Like a nightmarish tale that has upended modern living, Covid-19 has caused a rip in space and time, pulling us back into the 1920s and the epoch of the Spanish flu, even into 14th-century Europe and the plague that Boccaccio confronted through storytelling in The Decameron. Requiring lockdowns and threatening our food supply and access to water, the pandemic has had the effect of war on me. In this talk, I revisit Lebanon’s civil war (1975-90), moving from leaks in my previous book to the story of water. Specifically, it ties in water distribution in war-torn Beirut to the figure of the cupbearer in Greek and Arab mythologies, baptisms and miracles, and Gérard de Nerval’s description of Istanbul’s water boutiques in his Voyage en Orient (1851). It shows how water distribution is a way to manage fluids, losing and regaining control of lives and bodies, containment and leaks. The circulation of water in plastic containers like that of oxygen in blood cells reveals the workings of memory, an intellectual process, and an affective reading practice that initiates dialogues across fields and disciplines.

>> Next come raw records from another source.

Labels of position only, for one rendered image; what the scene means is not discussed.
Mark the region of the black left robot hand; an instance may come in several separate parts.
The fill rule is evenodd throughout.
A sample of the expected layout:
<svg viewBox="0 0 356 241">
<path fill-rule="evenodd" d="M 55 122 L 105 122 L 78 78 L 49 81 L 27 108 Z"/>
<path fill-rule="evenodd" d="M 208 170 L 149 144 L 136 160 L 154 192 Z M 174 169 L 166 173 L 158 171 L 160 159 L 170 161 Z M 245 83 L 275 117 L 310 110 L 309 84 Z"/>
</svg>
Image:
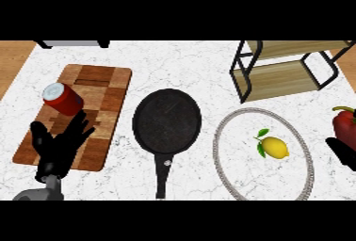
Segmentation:
<svg viewBox="0 0 356 241">
<path fill-rule="evenodd" d="M 67 176 L 78 148 L 95 132 L 95 128 L 84 130 L 87 124 L 86 113 L 80 111 L 64 132 L 53 137 L 40 121 L 31 123 L 33 146 L 40 156 L 36 172 L 38 182 L 44 183 L 49 175 L 59 179 Z"/>
</svg>

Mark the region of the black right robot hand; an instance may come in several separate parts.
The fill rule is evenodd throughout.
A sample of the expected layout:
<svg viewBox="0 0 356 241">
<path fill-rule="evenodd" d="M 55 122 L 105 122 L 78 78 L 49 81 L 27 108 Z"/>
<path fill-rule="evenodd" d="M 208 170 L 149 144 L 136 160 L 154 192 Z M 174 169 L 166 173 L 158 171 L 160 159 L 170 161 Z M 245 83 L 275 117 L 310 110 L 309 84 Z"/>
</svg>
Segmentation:
<svg viewBox="0 0 356 241">
<path fill-rule="evenodd" d="M 329 137 L 325 140 L 334 154 L 340 158 L 341 164 L 356 171 L 356 151 L 337 139 Z"/>
</svg>

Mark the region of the red bell pepper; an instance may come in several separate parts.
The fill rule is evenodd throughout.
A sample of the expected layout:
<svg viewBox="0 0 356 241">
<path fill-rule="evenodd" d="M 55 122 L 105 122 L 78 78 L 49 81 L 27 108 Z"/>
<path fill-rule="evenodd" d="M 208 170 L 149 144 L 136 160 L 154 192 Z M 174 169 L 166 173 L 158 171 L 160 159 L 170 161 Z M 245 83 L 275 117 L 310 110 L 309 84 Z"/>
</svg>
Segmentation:
<svg viewBox="0 0 356 241">
<path fill-rule="evenodd" d="M 335 137 L 356 151 L 356 111 L 347 106 L 335 106 L 332 110 L 340 110 L 332 120 Z"/>
</svg>

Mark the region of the black wooden tiered shelf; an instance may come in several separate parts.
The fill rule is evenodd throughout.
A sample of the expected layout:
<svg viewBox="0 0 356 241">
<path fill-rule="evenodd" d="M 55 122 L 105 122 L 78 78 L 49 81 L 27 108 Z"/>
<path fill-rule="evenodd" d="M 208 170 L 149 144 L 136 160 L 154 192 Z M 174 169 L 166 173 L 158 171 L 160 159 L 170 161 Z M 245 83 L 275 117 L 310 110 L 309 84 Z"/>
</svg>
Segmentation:
<svg viewBox="0 0 356 241">
<path fill-rule="evenodd" d="M 241 40 L 229 75 L 241 103 L 321 90 L 340 75 L 337 60 L 356 40 Z M 307 66 L 319 53 L 332 73 L 321 82 Z"/>
</svg>

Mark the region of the yellow lemon with leaves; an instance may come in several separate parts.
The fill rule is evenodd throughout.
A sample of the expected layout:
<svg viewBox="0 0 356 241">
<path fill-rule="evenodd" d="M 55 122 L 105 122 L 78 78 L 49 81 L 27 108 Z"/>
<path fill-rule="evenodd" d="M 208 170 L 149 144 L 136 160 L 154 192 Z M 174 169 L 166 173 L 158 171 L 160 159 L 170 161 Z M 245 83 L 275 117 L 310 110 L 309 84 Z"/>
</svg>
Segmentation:
<svg viewBox="0 0 356 241">
<path fill-rule="evenodd" d="M 276 137 L 267 137 L 270 130 L 263 128 L 259 130 L 254 139 L 257 143 L 257 151 L 263 157 L 269 156 L 275 159 L 282 159 L 290 155 L 287 143 Z"/>
</svg>

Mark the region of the red can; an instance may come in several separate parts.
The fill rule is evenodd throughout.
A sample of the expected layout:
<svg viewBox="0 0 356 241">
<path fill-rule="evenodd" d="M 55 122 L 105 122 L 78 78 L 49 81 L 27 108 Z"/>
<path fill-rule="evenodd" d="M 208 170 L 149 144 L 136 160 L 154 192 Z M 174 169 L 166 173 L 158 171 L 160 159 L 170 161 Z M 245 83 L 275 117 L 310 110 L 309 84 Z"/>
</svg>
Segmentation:
<svg viewBox="0 0 356 241">
<path fill-rule="evenodd" d="M 50 84 L 41 92 L 41 98 L 65 116 L 75 116 L 83 110 L 83 97 L 64 83 Z"/>
</svg>

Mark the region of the black frying pan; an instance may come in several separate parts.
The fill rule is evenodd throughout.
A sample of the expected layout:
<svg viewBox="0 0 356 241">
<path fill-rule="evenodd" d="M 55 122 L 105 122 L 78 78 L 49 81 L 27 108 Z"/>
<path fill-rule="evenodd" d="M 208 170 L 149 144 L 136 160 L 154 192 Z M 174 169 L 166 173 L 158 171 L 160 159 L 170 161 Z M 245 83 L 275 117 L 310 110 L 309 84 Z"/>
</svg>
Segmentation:
<svg viewBox="0 0 356 241">
<path fill-rule="evenodd" d="M 201 127 L 198 104 L 177 89 L 155 91 L 136 107 L 132 130 L 140 147 L 154 154 L 158 200 L 166 199 L 166 182 L 174 155 L 192 146 Z"/>
</svg>

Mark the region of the grey appliance with black legs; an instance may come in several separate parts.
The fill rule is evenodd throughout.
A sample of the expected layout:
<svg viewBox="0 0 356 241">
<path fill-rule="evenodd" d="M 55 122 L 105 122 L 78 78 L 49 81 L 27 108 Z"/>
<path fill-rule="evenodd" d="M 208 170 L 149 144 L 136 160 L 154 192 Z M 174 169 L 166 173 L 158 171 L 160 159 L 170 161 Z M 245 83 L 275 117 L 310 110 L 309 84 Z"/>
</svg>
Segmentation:
<svg viewBox="0 0 356 241">
<path fill-rule="evenodd" d="M 36 43 L 43 49 L 52 49 L 55 46 L 109 46 L 108 40 L 37 40 Z"/>
</svg>

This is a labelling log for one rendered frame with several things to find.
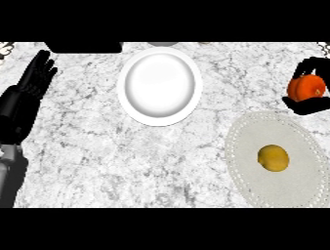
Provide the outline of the orange squash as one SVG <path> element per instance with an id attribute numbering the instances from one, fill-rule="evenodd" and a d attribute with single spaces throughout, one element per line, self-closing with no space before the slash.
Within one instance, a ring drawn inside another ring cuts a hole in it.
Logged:
<path id="1" fill-rule="evenodd" d="M 318 75 L 302 75 L 290 81 L 287 94 L 293 101 L 302 102 L 311 98 L 321 98 L 324 93 L 326 82 Z"/>

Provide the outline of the pale grey oval placemat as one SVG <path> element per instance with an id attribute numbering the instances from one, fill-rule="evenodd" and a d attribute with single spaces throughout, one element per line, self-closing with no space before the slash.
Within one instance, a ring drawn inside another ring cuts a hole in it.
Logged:
<path id="1" fill-rule="evenodd" d="M 225 158 L 233 182 L 255 207 L 326 207 L 330 203 L 330 166 L 308 131 L 283 114 L 256 111 L 231 124 Z M 280 146 L 290 157 L 284 171 L 258 162 L 264 146 Z"/>

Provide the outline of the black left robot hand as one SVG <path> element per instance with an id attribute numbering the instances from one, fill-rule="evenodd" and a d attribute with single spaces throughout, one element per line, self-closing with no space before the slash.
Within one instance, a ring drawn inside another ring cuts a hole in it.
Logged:
<path id="1" fill-rule="evenodd" d="M 0 97 L 0 145 L 19 145 L 29 136 L 56 72 L 50 52 L 40 50 L 19 83 L 6 89 Z"/>

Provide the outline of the black appliance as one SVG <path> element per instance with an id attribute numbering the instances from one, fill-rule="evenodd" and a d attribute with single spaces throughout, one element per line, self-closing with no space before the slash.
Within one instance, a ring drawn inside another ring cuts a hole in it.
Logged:
<path id="1" fill-rule="evenodd" d="M 121 42 L 47 42 L 56 54 L 116 54 L 122 52 Z"/>

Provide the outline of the yellow lemon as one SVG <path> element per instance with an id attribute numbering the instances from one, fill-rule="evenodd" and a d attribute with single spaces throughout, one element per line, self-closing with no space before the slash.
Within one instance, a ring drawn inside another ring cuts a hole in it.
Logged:
<path id="1" fill-rule="evenodd" d="M 267 145 L 258 151 L 258 163 L 271 172 L 281 172 L 290 165 L 286 150 L 277 145 Z"/>

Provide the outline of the white oval plate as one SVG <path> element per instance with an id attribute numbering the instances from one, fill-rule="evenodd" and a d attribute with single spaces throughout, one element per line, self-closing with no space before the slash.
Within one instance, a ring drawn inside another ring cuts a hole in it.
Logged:
<path id="1" fill-rule="evenodd" d="M 116 95 L 121 106 L 140 123 L 164 127 L 193 112 L 203 80 L 192 58 L 169 47 L 140 52 L 121 69 Z"/>

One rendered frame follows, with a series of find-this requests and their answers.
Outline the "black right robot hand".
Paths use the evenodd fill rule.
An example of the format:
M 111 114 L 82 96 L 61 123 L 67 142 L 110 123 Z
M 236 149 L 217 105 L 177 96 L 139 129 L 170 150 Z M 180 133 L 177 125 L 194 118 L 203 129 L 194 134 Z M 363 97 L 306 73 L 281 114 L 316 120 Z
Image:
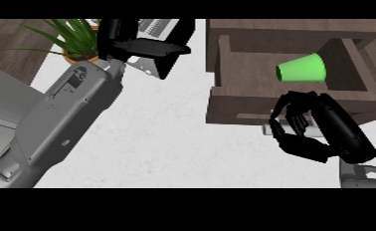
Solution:
M 326 143 L 306 136 L 306 113 L 312 113 Z M 357 122 L 328 94 L 290 91 L 276 102 L 269 125 L 281 149 L 295 156 L 322 163 L 340 156 L 350 164 L 376 157 L 376 147 Z

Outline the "pale grey slatted appliance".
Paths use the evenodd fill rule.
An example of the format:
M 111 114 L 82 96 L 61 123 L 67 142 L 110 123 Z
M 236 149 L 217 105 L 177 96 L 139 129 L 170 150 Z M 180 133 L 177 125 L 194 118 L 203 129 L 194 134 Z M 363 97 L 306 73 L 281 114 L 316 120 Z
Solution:
M 164 41 L 179 21 L 179 19 L 142 19 L 139 23 L 139 37 Z

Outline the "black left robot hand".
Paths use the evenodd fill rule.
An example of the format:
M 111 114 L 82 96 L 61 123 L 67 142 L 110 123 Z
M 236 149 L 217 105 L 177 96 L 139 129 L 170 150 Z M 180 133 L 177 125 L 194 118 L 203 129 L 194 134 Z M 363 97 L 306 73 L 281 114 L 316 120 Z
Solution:
M 99 19 L 98 47 L 102 60 L 120 60 L 148 75 L 164 80 L 180 55 L 191 53 L 189 39 L 195 19 L 179 19 L 164 41 L 139 37 L 142 19 Z

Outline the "green leafy plant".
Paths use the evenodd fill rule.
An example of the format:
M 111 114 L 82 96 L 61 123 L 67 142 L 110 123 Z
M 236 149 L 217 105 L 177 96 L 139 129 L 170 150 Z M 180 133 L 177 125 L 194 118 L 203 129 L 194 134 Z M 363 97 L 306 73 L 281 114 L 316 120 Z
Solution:
M 99 56 L 99 29 L 98 32 L 93 31 L 92 25 L 86 19 L 45 19 L 43 22 L 58 33 L 57 36 L 26 24 L 23 24 L 21 27 L 45 37 L 62 51 L 55 52 L 36 48 L 15 48 L 12 50 L 43 52 L 62 57 L 67 55 L 73 60 L 79 60 L 82 57 L 88 56 Z

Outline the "brown wooden drawer front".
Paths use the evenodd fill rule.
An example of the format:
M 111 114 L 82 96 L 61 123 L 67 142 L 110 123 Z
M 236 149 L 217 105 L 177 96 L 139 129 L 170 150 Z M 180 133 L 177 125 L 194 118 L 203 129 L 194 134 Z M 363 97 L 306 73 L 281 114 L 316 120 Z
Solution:
M 376 93 L 356 91 L 322 91 L 350 113 L 359 124 L 376 120 Z M 213 87 L 210 91 L 207 116 L 208 123 L 263 125 L 269 122 L 270 110 L 285 89 L 245 89 Z

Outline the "orange plant pot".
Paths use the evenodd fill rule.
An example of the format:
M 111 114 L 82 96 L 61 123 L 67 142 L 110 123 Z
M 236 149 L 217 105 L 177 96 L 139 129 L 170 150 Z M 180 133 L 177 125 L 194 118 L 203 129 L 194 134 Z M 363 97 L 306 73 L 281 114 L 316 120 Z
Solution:
M 98 32 L 99 26 L 98 25 L 92 25 L 92 29 L 95 32 Z M 64 56 L 67 62 L 74 65 L 77 64 L 80 61 L 89 61 L 92 63 L 95 63 L 99 60 L 99 56 L 88 56 L 88 57 L 82 57 L 79 60 L 73 60 L 67 55 Z

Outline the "green plastic cup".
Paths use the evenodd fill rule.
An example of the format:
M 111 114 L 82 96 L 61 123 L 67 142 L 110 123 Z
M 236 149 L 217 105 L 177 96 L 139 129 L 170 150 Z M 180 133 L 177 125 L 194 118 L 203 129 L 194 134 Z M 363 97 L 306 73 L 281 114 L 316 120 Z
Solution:
M 326 66 L 322 57 L 313 53 L 276 66 L 276 77 L 282 82 L 323 83 Z

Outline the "brown wooden cabinet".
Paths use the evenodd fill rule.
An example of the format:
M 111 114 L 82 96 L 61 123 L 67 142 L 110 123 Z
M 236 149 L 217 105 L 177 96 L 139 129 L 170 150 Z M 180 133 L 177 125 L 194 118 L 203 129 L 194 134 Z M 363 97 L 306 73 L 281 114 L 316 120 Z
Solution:
M 363 49 L 376 40 L 376 19 L 207 19 L 205 70 L 214 71 L 219 37 L 236 52 L 306 54 L 329 39 L 356 41 Z

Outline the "open brown wooden drawer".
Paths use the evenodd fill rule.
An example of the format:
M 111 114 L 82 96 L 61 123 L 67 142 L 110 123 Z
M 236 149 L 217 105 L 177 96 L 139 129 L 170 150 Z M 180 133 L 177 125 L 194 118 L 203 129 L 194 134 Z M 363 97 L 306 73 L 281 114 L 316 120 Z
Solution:
M 278 98 L 287 91 L 316 91 L 338 100 L 376 101 L 376 84 L 350 39 L 329 39 L 318 50 L 326 79 L 322 83 L 282 82 L 276 66 L 304 54 L 238 52 L 231 37 L 219 37 L 216 71 L 219 86 L 229 96 Z

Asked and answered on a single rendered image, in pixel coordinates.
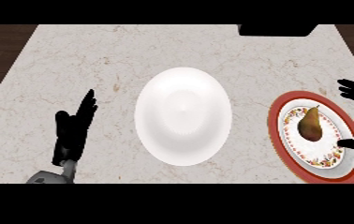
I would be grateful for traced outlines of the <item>red-rimmed floral plate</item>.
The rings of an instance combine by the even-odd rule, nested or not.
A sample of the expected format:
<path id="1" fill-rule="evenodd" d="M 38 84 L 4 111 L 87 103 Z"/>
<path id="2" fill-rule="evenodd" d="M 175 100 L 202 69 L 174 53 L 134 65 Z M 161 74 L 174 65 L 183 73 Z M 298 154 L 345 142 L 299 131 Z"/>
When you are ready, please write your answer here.
<path id="1" fill-rule="evenodd" d="M 311 108 L 318 110 L 321 137 L 311 142 L 298 125 Z M 292 91 L 282 94 L 268 110 L 268 135 L 280 160 L 307 183 L 354 184 L 354 150 L 339 147 L 339 139 L 354 137 L 354 121 L 323 96 Z"/>

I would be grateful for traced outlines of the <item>plain white plate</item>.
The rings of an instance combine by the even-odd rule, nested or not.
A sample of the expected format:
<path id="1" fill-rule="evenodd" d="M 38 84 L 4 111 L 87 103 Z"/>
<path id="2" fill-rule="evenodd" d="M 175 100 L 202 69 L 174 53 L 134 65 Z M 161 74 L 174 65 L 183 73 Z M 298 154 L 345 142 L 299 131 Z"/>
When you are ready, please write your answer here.
<path id="1" fill-rule="evenodd" d="M 161 72 L 140 92 L 134 124 L 152 156 L 174 166 L 192 166 L 220 151 L 233 125 L 227 92 L 214 77 L 193 67 Z"/>

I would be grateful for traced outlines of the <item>black appliance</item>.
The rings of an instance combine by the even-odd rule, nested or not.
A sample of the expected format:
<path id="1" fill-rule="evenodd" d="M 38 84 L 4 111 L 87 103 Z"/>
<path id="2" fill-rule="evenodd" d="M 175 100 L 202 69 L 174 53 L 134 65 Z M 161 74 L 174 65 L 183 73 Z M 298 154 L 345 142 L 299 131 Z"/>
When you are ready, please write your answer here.
<path id="1" fill-rule="evenodd" d="M 314 24 L 239 24 L 239 35 L 249 37 L 307 37 Z"/>

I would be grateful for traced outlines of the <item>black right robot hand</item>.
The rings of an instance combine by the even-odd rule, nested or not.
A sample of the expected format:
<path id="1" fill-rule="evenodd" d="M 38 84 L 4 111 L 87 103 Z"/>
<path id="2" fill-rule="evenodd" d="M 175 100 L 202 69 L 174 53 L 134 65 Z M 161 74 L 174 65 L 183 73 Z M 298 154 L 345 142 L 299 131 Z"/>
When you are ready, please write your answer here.
<path id="1" fill-rule="evenodd" d="M 338 83 L 341 85 L 341 96 L 346 99 L 354 100 L 354 81 L 341 79 L 338 80 Z M 341 139 L 338 141 L 339 147 L 349 148 L 354 150 L 354 138 L 352 139 Z"/>

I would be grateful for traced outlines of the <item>brown-green pear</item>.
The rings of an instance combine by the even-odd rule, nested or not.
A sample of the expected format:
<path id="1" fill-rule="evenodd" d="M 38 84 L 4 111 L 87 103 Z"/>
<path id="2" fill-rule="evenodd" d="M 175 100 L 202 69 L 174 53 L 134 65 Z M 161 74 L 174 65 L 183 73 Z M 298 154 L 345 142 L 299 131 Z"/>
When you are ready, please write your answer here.
<path id="1" fill-rule="evenodd" d="M 310 142 L 321 139 L 321 124 L 318 107 L 313 107 L 298 122 L 298 134 Z"/>

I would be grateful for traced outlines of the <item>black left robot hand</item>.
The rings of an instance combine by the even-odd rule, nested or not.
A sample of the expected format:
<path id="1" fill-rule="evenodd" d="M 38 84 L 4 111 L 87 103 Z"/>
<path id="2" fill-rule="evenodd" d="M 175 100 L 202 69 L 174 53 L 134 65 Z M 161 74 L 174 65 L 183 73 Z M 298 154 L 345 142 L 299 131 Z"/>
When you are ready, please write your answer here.
<path id="1" fill-rule="evenodd" d="M 80 103 L 77 114 L 66 111 L 54 114 L 56 142 L 51 163 L 62 166 L 66 160 L 78 161 L 81 158 L 88 128 L 99 108 L 94 99 L 94 90 L 90 89 Z"/>

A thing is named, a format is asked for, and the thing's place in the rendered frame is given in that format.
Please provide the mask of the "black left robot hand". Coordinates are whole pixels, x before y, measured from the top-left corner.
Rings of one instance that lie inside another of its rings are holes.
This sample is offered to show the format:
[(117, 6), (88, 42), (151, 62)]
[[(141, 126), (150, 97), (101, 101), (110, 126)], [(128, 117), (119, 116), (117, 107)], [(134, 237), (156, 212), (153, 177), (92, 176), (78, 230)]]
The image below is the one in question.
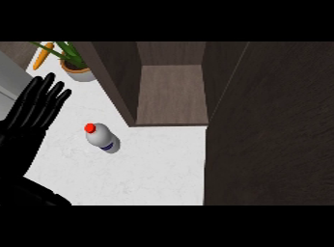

Tarek El-Ariss is Professor and Chair of Middle Eastern Studies at Dartmouth College. His research interests include Arabic and comparative literature; visual and digital culture; the Arab nahda; gender and sexuality studies; and literary theory. He is the author of Trials of Arab Modernity: Literary Affects and the New Political (Fordham, 2013) and Leaks, Hacks, and Scandals: Arab Culture in the Digital Age (Princeton, 2019), and editor of The Arab Renaissance: A Bilingual Anthology of the Nahda (MLA, 2018).

The annual Visual and Media Cultures Colloquia (VMCC) at UCSC are a collaboration between the graduate programs in Film and Digital Media Department and Visual Studies in the History of Art and Visual Culture Department. The series brings an array of cutting-edge scholars to speak on a broad spectrum of subjects. Talks are free and open to the public.